▸ **Work request**
After finding the line with "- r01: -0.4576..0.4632" in the entries below, retype exactly each line from there through the line with "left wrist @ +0", including that final line.
==== Entries supplied ====
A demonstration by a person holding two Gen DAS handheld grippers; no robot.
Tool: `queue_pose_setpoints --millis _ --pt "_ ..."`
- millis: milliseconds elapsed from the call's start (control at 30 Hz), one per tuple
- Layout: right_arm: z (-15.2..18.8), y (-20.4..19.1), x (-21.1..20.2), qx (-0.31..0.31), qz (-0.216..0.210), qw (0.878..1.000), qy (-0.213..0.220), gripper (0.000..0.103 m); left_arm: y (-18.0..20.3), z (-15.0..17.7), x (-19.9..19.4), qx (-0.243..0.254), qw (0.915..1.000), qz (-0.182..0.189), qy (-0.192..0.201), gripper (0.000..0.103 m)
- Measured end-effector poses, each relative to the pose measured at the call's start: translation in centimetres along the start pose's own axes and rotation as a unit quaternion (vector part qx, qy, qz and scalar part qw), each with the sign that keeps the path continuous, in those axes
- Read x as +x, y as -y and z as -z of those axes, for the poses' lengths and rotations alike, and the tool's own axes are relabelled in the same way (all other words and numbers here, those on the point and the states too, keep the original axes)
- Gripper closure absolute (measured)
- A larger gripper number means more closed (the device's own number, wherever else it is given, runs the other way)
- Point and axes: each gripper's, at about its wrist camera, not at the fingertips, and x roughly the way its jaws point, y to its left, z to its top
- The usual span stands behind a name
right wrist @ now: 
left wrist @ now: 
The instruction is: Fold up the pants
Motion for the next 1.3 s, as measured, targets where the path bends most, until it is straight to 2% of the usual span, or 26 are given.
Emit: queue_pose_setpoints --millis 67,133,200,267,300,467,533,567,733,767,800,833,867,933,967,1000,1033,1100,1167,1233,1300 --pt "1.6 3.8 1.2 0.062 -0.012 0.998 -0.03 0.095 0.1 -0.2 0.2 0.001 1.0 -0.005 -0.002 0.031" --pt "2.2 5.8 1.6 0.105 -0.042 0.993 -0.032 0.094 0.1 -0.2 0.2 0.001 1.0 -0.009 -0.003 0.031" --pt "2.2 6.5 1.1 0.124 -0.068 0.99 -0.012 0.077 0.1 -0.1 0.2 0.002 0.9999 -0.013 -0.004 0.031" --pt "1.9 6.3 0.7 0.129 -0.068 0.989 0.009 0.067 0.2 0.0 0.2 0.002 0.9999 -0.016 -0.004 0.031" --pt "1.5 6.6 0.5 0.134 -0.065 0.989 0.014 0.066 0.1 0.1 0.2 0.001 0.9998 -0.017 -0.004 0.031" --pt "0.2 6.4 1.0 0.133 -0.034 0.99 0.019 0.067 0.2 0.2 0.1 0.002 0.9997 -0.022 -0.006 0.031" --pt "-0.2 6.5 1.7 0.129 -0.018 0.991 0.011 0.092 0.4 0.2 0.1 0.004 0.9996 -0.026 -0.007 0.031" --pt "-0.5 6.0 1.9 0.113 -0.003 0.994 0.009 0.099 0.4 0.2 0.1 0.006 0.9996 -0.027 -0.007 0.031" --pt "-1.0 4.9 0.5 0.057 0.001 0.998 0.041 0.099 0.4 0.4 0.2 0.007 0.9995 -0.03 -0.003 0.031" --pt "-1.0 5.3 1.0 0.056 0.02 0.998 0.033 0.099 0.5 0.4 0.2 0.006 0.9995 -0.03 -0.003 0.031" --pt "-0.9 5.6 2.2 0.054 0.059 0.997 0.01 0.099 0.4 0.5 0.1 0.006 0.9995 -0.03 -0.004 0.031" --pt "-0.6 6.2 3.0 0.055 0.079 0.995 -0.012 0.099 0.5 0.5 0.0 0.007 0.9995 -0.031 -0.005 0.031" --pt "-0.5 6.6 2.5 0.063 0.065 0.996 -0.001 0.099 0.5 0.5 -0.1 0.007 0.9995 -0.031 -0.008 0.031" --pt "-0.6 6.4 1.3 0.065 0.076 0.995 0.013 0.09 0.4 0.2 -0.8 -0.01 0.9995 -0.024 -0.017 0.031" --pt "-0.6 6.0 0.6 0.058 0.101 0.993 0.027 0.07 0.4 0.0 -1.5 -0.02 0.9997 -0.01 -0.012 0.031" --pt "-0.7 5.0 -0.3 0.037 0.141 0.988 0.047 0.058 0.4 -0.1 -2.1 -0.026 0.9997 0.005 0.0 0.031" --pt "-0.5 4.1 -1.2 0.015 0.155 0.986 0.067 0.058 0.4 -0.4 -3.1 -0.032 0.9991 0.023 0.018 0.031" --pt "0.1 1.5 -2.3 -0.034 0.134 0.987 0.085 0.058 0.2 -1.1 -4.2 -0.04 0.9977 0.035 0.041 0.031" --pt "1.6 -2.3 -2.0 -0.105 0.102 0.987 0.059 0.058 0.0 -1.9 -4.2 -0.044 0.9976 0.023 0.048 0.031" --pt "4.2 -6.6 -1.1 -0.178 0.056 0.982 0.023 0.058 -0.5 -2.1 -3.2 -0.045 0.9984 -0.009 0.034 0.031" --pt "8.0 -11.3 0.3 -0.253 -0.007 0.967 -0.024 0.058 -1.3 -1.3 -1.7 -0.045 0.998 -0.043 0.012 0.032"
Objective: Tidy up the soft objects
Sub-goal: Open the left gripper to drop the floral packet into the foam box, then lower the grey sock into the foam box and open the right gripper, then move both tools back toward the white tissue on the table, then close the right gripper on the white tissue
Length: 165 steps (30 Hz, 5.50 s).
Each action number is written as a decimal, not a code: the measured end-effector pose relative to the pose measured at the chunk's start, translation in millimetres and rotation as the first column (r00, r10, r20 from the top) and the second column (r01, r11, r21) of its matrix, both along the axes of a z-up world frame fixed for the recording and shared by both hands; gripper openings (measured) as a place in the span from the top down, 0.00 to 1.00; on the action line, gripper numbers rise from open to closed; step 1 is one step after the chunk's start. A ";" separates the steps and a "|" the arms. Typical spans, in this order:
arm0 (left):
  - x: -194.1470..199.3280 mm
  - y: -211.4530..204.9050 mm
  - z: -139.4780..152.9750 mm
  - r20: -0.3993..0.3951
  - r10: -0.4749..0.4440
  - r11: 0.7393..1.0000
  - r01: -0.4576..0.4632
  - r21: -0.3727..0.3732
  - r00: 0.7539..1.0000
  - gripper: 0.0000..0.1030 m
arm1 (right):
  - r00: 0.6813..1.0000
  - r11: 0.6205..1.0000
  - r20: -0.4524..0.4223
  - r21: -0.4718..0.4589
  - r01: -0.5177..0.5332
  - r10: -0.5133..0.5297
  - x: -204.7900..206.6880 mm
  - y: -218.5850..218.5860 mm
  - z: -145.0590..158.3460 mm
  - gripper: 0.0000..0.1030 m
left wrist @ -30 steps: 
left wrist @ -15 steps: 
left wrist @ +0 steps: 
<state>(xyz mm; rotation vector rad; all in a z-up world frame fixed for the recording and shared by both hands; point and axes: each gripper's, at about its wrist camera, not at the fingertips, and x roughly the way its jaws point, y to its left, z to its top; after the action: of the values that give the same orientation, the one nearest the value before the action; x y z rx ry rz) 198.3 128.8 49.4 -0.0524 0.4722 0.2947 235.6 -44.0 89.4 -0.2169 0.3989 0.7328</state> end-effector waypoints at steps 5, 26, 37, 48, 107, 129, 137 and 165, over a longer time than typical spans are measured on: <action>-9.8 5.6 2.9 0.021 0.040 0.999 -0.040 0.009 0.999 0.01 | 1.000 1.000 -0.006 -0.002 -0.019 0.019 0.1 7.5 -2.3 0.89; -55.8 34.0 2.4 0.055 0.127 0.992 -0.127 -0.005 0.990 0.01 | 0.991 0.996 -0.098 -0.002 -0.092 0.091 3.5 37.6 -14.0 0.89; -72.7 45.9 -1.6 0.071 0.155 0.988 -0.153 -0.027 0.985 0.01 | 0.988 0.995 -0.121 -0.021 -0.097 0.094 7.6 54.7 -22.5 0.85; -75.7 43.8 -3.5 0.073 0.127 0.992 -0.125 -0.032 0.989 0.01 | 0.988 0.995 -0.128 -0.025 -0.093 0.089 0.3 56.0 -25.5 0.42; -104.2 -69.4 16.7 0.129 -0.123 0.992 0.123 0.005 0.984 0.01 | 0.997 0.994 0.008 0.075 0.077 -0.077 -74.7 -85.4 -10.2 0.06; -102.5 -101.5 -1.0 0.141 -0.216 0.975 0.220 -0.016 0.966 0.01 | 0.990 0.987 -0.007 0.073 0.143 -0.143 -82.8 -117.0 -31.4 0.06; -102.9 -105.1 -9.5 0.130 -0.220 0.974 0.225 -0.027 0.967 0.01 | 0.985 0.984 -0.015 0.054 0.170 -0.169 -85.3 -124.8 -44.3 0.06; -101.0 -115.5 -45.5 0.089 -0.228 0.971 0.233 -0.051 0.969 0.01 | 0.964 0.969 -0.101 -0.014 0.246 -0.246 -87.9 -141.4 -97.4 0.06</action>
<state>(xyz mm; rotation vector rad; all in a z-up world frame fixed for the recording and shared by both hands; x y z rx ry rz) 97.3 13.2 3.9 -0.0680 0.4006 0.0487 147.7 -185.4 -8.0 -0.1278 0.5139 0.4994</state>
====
▸ **Written response**
  - r01: -0.4576..0.4632
  - r21: -0.3727..0.3732
  - r00: 0.7539..1.0000
  - gripper: 0.0000..0.1030 m
arm1 (right):
  - r00: 0.6813..1.0000
  - r11: 0.6205..1.0000
  - r20: -0.4524..0.4223
  - r21: -0.4718..0.4589
  - r01: -0.5177..0.5332
  - r10: -0.5133..0.5297
  - x: -204.7900..206.6880 mm
  - y: -218.5850..218.5860 mm
  - z: -145.0590..158.3460 mm
  - gripper: 0.0000..0.1030 m
left wrist @ -30 steps: 
left wrist @ -15 steps: 
left wrist @ +0 steps: 

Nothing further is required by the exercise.